- **Information provided**:

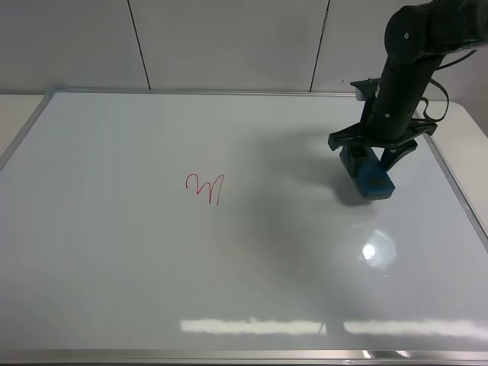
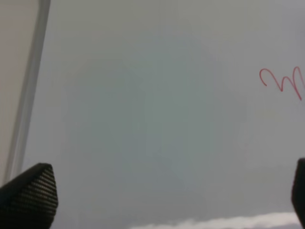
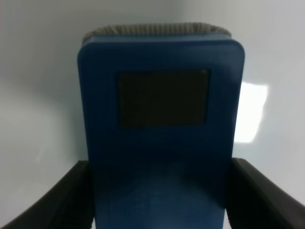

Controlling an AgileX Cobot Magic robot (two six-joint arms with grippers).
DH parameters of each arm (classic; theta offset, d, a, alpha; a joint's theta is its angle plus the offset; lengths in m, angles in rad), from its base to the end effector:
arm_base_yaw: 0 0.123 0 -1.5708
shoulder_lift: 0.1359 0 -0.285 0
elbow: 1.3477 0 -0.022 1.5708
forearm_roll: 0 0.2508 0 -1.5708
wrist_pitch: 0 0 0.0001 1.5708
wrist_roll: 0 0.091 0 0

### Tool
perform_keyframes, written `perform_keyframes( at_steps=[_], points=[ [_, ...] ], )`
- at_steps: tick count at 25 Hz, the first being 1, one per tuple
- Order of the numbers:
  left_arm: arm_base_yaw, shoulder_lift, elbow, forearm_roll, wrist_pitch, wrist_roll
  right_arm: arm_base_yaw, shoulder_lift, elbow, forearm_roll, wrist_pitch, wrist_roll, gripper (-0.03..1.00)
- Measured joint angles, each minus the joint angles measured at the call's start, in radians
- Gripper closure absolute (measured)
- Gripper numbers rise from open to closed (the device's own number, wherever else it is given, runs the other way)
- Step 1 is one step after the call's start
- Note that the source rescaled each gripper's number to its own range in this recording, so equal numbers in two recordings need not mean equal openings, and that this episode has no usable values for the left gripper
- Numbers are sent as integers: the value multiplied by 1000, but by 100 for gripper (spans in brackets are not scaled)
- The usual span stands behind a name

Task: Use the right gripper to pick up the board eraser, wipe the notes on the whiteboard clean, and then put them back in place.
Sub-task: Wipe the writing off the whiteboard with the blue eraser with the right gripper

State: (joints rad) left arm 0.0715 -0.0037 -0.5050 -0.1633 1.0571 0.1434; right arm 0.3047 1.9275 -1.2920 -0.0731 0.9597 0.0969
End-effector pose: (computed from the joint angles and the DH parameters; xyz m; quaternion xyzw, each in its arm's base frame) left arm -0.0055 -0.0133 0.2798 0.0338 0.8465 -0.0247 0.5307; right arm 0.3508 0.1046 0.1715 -0.1235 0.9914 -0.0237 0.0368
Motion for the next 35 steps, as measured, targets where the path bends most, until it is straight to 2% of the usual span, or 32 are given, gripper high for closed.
perform_keyframes(
  at_steps=[10,18,27,35],
  points=[
    [0,0,0,0,0,0,141,0,-46,5,33,-215,95],
    [0,0,0,0,0,0,242,0,-46,85,3,-465,95],
    [0,0,0,0,0,0,334,4,-56,88,-44,-642,95],
    [0,0,0,0,0,0,407,132,-261,87,99,-719,95]
  ],
)
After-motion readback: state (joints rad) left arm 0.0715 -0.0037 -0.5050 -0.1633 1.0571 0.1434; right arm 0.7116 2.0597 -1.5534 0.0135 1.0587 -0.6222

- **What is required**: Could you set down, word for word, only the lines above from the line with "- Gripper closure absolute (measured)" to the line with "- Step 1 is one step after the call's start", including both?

- **Completed exercise**:
- Gripper closure absolute (measured)
- Gripper numbers rise from open to closed (the device's own number, wherever else it is given, runs the other way)
- Step 1 is one step after the call's start

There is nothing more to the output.